Each blue bar shows the difference between each month’s death number and the August number after the hurricane Maria.

And to count the total number of people who died because of the hurricane Maria, we want to cumulate these numbers from September onward.

Here is a chart that does just that.

Loading...

The blue bars are showing the counts of all the deaths regardless if it’s impacted by the hurricane or not. The orange line is showing the cumulative counts of the death that could be impacted by the hurricane.

And the orange line keeps going upward until March 2018 when it reaches to 3,103.

This is very close to the estimated number.

Of course, we have to be very careful to jump onto the conclusion like this.

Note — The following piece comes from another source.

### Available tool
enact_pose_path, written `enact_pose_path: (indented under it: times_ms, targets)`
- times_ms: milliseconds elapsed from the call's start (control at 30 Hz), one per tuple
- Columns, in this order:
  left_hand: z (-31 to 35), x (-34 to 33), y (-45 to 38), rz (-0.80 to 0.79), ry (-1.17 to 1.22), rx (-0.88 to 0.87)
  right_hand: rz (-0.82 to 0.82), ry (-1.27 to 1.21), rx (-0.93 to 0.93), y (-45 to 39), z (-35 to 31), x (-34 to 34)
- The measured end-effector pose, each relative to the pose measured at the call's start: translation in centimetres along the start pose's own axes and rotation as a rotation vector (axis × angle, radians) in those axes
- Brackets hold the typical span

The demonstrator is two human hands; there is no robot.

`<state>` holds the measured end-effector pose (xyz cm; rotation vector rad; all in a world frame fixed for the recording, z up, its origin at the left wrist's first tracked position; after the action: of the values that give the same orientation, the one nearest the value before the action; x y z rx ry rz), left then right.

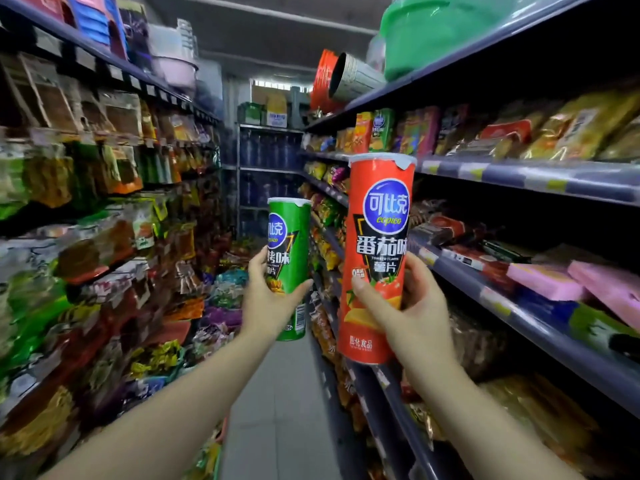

First, this is a time series data, which means we need to take account of the seasonality. We can’t simply compare August and September. If you’re a toy store manager you know December and January are very different months, for example. So what we typically want to do is to compare the numbers against ones from the previous years, at least.

And we always have to suspect that there might be other reasons that caused the jumps for September 2017 through March 2018. As I mentioned, we can see a high number even for January 2017 which is before the hurricane, so there might have something to do with the winter in Puerto Rico, I don’t know.

At the end of the day, correlation is not causation, and analyzing the causal relationship is hard. This is why we want to use more rigorous statistical approaches to analyze this deeper with more data.

But, at least though, this is something to start with.

We get a sense that the death numbers seem to be increased after the hurricane, and it’s hard to believe that it is in a range of 10 or 100. It seems to me that it’s more in the range of thousands.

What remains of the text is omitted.